How do you show your spouse or loved ones that you value them highly, that they are worth everything to you? Do you listen intently when they talk, engage them in conversation, lavish them with gifts, serve them, love them unconditionally, and build your relationship daily? Those are the same elements of worship which we shower upon our Lord. A.W. Tozer said: “The whole personality has to worship God. Faith, love, obedience, loyalty, high conduct and life all must be taken as burnt offerings and offered to God.”6
In My Utmost for His Highest, Oswald Chambers stated: “Worship is giving God the best that He has given you. Be careful what you do with the best you have. Whenever you get a blessing from God, give it back to Him as a love gift. Take time to meditate before God and offer the blessing back to Him in a deliberate act of worship. If you hoard a thing of blessing for yourself, it will turn into spiritual dry rot, as the manna did when it was hoarded [Exodus 16]. God will never let you hold a spiritual thing for yourself, it has to be given back to Him that he may make it a blessing to others.”7
Because worship means “worth-ship,” worship is a continual lifestyle of showing God’s ultimate worth 24/7, all day every day. Worship begins every morning when we present the day before us to God for his use. In my first waking moments, before I even get out of bed, I say to God, “Father, this day is yours. Take it and use it however you choose. Transform me in your image. Walk with me through every moment today and use me for your mission and your glory.” This prescription for daybreak worship will ignite you to discipleship and mission as you walk in his presence throughout your day. And it will overflow into your corporate worship in church each week, too.

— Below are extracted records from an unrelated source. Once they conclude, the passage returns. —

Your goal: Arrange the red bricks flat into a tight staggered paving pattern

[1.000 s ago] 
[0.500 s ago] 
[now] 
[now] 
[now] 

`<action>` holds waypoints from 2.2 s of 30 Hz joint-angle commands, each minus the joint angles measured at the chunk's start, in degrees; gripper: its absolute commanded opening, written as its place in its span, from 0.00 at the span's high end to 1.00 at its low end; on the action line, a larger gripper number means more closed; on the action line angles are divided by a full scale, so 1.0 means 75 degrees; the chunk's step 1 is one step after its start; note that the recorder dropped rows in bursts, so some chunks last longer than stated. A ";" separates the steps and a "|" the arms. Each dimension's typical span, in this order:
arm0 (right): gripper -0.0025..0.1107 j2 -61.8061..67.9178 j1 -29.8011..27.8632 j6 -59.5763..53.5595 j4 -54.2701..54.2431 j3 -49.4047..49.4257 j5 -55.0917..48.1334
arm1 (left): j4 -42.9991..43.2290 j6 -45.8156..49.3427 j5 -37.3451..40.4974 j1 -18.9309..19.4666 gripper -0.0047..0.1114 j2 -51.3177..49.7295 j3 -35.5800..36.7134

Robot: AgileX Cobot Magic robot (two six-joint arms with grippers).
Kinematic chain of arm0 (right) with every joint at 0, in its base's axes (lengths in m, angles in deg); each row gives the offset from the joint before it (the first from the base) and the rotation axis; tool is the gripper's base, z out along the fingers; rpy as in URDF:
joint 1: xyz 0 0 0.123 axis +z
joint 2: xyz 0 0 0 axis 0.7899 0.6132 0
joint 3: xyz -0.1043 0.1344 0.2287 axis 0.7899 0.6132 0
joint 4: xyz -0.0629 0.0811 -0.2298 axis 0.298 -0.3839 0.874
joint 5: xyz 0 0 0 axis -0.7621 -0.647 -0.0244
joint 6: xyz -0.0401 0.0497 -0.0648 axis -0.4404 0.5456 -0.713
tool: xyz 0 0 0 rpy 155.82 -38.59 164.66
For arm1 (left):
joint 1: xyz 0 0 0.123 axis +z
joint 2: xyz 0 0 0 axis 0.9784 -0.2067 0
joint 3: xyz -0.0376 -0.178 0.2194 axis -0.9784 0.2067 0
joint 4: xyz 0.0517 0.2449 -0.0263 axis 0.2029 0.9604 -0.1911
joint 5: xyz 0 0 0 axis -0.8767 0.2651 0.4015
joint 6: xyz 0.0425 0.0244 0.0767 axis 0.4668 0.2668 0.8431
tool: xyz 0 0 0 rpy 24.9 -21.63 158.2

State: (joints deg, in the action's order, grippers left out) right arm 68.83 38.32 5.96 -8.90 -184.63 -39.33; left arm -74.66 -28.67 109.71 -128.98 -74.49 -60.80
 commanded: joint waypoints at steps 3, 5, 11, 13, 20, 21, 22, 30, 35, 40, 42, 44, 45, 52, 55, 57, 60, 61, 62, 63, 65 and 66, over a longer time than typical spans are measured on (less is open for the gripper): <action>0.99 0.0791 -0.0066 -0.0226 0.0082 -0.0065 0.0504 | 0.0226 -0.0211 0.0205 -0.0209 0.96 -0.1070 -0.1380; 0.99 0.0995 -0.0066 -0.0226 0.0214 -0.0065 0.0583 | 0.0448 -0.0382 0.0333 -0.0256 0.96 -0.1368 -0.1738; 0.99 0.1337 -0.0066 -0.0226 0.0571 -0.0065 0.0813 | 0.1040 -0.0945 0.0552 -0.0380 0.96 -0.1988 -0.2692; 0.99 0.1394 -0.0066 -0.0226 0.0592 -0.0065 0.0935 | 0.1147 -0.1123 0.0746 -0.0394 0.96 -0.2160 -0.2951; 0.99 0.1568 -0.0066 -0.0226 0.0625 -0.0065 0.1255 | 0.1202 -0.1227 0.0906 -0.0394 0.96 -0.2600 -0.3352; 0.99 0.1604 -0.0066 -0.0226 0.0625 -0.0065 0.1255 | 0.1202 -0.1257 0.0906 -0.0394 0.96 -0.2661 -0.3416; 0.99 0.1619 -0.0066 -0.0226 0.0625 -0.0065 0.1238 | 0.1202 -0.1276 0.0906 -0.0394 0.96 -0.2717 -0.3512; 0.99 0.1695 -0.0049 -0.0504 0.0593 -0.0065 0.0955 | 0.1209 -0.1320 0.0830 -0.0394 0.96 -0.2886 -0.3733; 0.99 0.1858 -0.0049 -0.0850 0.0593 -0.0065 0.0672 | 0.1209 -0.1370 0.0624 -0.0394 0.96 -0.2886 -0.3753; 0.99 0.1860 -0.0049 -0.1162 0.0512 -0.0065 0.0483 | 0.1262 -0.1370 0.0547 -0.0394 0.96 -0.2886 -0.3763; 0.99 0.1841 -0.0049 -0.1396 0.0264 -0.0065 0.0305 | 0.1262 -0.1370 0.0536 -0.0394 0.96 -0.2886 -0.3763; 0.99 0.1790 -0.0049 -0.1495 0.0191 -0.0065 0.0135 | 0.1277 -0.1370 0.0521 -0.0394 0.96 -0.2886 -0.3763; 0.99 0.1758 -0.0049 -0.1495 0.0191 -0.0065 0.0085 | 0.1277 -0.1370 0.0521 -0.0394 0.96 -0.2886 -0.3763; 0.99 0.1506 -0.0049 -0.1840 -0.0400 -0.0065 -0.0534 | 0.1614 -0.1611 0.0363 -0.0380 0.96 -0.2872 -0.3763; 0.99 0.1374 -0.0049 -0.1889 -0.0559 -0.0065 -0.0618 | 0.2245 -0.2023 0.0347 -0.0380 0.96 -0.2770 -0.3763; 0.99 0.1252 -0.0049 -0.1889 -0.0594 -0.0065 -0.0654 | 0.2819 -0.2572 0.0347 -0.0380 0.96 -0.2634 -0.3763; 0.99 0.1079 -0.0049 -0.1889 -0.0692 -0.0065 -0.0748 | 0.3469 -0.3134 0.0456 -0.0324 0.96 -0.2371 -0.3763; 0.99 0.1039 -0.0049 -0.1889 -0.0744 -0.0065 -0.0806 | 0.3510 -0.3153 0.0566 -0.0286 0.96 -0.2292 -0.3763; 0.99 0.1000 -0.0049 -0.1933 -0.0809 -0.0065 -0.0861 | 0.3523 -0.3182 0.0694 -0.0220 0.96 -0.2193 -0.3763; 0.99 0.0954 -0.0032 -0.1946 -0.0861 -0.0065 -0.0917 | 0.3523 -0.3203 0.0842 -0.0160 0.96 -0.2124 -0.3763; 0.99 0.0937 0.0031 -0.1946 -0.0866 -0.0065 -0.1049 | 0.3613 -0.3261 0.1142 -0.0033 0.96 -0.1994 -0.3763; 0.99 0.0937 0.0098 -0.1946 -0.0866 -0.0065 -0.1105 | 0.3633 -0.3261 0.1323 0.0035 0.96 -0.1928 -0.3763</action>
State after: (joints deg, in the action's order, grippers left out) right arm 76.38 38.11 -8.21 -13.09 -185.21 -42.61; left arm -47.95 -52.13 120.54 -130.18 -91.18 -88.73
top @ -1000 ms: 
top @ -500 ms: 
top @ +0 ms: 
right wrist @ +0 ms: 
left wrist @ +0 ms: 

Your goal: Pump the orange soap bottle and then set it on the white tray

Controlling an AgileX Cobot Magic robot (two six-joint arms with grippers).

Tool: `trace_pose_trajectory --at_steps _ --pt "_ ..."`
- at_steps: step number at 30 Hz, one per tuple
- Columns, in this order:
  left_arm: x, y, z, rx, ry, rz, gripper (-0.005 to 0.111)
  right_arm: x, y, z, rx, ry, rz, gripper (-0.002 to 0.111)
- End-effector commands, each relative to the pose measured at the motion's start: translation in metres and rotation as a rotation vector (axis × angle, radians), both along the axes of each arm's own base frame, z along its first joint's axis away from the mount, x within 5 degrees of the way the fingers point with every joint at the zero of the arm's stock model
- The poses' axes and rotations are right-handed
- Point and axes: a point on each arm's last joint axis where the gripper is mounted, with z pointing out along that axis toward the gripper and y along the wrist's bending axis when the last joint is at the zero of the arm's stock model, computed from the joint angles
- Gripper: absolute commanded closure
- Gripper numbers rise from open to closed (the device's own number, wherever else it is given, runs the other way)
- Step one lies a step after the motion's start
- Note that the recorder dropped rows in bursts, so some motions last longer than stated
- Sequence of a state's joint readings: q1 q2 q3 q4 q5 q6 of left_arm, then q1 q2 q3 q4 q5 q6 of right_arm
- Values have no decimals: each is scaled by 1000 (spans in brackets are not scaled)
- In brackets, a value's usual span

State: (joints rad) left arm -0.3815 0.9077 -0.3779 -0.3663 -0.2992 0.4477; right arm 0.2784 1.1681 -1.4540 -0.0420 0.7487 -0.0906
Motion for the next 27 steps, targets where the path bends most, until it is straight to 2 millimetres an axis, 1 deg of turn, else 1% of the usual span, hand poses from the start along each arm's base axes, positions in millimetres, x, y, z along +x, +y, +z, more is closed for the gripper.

If we do not redefine worship as a minute-by-minute hunger for God’s presence, we may think worship is all about us. How often have you heard someone say they left a church because they “just weren’t being fed”? A true worshiper feeds on the presence of God 24/7 in trust and obedience. Then when we gather for corporate worship with the body of Christ, our worship together is powered by our personal lifestyles of daily worship. How can I do any less if I truly accept the sacrifice of Christ on the cross for me?
So the derivation of the word “worship” helps us start to understand it. But there is more to true worship than our English word signifies. The biblical words for worship are far more descriptive and hold more meaning. Let’s look at them.
“Come, let us bow down in worship, let us kneel before the Lord our Maker.” — Psalm 95:6, NIV
The Old Testament word for worship is the Hebrew word shachach (pronounced “shaw-kawh”). This word means to bow down, to fall prostrate in subjection before the one you worship. When I shachach, I expose my neck in unguarded vulnerability. In Old Testament times the weapon of choice was the sword. If I was walking down the road and encountered a soldier in the conquering army that ruled my land, I might bow down before him. This act of submission puts my life in the hands of the approaching soldier. As I expose the nape of my neck, he can use his sword to cut off my head or stab me in the back. But on the other hand, he can turn the sword blade sideways and lay it on my shoulder to bless me, saying, “Your subjection to me has earned my favor. Rise and walk along with me. I will protect you and guide you.”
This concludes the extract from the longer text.